* **Required action**
Return every line of the listing that includes the string "frame".

* **Information given**

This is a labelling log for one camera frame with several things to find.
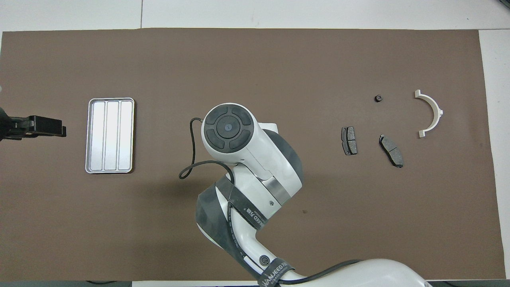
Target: robotic arm
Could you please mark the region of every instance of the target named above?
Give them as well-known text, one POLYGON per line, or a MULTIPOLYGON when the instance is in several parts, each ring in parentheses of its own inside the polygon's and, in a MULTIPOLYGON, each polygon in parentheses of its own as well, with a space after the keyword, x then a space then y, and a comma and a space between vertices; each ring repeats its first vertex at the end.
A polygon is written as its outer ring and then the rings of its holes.
POLYGON ((28 117, 8 116, 0 108, 0 141, 2 139, 21 140, 26 137, 67 135, 66 127, 59 119, 31 115, 28 117))
POLYGON ((316 275, 293 271, 256 239, 256 233, 302 187, 301 161, 275 124, 258 123, 245 107, 214 107, 201 127, 202 142, 216 160, 234 165, 230 173, 198 196, 201 232, 228 252, 261 287, 280 285, 338 287, 429 287, 404 264, 351 260, 316 275))

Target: brown table surface
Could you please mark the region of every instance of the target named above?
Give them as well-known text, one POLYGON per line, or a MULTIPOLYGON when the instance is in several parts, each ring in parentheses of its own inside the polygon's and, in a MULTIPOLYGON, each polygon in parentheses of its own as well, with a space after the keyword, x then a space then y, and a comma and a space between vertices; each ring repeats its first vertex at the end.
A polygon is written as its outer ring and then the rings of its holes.
POLYGON ((505 276, 477 31, 4 32, 0 85, 8 115, 67 126, 0 142, 0 280, 252 279, 195 224, 224 170, 177 178, 190 118, 222 102, 277 123, 302 160, 303 188, 258 236, 298 273, 389 258, 428 279, 505 276), (424 138, 432 110, 416 89, 444 110, 424 138), (87 174, 88 102, 114 97, 137 103, 134 171, 87 174))

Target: curved plastic part
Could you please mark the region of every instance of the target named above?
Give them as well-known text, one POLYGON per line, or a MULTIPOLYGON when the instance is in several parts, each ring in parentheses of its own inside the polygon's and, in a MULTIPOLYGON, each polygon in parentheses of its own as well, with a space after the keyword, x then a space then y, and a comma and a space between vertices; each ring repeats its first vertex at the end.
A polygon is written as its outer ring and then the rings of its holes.
POLYGON ((428 128, 418 131, 420 137, 424 137, 425 132, 428 132, 431 129, 435 128, 436 125, 439 123, 439 118, 443 115, 443 110, 439 108, 438 103, 436 103, 434 99, 425 94, 422 94, 420 90, 415 91, 415 98, 426 101, 432 107, 432 111, 434 111, 434 119, 432 120, 432 124, 430 124, 428 128))
POLYGON ((276 124, 273 124, 273 123, 259 123, 259 126, 263 130, 270 130, 270 131, 273 131, 275 133, 278 133, 278 126, 276 124))
POLYGON ((361 261, 293 287, 432 287, 406 265, 387 259, 361 261))

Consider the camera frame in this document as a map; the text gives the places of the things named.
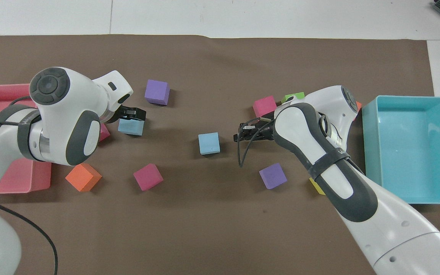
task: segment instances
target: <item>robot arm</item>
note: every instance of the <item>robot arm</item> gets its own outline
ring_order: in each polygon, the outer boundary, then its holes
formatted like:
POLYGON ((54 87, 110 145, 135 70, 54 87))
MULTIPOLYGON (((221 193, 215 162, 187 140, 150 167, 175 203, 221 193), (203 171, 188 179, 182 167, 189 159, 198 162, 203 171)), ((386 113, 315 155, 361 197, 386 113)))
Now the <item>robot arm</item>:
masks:
POLYGON ((356 112, 347 89, 327 87, 279 106, 270 134, 319 184, 377 274, 440 274, 437 228, 368 179, 346 153, 356 112))
MULTIPOLYGON (((122 106, 133 93, 117 71, 91 80, 68 68, 47 68, 30 83, 38 108, 10 105, 0 112, 0 178, 19 158, 77 165, 96 149, 100 122, 145 120, 146 112, 122 106)), ((21 244, 0 218, 0 275, 14 274, 21 244)))

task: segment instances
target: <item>brown paper sheet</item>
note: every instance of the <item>brown paper sheet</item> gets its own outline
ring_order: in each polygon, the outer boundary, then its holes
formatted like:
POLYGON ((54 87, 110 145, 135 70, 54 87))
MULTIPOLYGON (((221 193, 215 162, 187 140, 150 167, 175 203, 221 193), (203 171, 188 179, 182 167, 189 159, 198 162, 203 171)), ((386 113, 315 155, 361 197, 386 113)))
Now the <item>brown paper sheet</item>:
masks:
MULTIPOLYGON (((87 193, 52 166, 48 190, 0 195, 35 221, 59 252, 59 274, 372 274, 325 196, 290 152, 254 143, 244 168, 232 136, 264 96, 342 84, 369 103, 379 94, 433 95, 425 41, 209 39, 199 36, 0 37, 0 84, 28 83, 64 66, 96 78, 118 70, 134 89, 126 106, 147 110, 144 135, 111 137, 87 163, 103 175, 87 193), (144 99, 147 79, 169 82, 169 105, 144 99), (198 134, 218 132, 221 153, 199 154, 198 134), (267 190, 258 171, 279 162, 288 182, 267 190), (164 182, 140 191, 149 163, 164 182)), ((362 120, 348 152, 364 168, 362 120)), ((417 209, 440 230, 440 205, 417 209)), ((23 246, 18 275, 50 274, 51 249, 26 223, 5 217, 23 246)))

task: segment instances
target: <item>turquoise plastic container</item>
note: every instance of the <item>turquoise plastic container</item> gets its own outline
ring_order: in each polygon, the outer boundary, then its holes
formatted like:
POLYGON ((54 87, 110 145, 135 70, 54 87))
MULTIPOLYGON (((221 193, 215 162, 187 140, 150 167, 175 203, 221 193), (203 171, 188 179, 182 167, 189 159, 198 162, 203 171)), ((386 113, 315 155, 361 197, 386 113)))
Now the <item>turquoise plastic container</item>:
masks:
POLYGON ((409 204, 440 204, 440 97, 380 95, 362 110, 366 176, 409 204))

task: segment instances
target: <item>pink bin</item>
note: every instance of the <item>pink bin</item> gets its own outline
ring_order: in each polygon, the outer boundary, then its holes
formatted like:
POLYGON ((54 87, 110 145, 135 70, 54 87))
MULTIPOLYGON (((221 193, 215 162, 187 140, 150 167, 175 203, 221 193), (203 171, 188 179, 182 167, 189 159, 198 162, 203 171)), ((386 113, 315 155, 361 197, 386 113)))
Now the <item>pink bin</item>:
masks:
MULTIPOLYGON (((28 95, 29 84, 0 85, 0 111, 22 96, 28 95)), ((19 101, 35 107, 32 100, 19 101)), ((28 193, 50 187, 50 162, 35 162, 19 159, 11 163, 6 174, 0 179, 0 194, 28 193)))

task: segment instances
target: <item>white tabletop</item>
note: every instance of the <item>white tabletop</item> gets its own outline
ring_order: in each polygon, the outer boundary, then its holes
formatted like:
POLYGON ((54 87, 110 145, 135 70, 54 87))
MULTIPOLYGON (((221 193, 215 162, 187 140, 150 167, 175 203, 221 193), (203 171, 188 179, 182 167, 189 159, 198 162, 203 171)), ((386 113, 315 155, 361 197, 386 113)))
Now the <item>white tabletop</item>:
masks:
POLYGON ((0 0, 0 35, 195 34, 428 40, 440 96, 440 14, 431 0, 0 0))

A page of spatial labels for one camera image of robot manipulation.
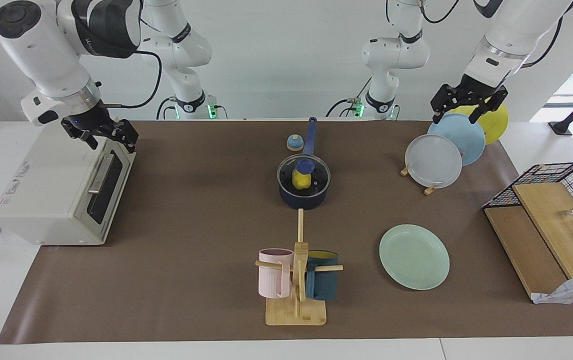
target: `plate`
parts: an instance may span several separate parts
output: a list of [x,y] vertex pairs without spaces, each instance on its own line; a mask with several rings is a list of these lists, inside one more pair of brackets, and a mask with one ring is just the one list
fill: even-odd
[[380,241],[380,261],[385,271],[400,285],[413,290],[429,290],[449,275],[449,253],[431,231],[417,225],[397,225]]
[[404,155],[408,173],[423,187],[446,188],[462,171],[460,150],[446,137],[426,134],[408,144]]
[[[465,116],[470,116],[476,106],[458,106],[453,110],[454,113],[465,114]],[[504,131],[506,131],[509,125],[509,111],[506,105],[501,104],[496,111],[489,111],[483,116],[480,116],[477,123],[484,130],[484,136],[486,137],[486,144],[499,139]]]
[[479,123],[471,123],[465,114],[445,114],[440,123],[431,123],[429,134],[449,139],[462,155],[462,166],[476,162],[485,152],[485,130]]

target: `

* **Task solution**
This is a labelling log for one camera frame with several things to find.
Consider the camera frame in this document as a map; the text gives the places of the things named.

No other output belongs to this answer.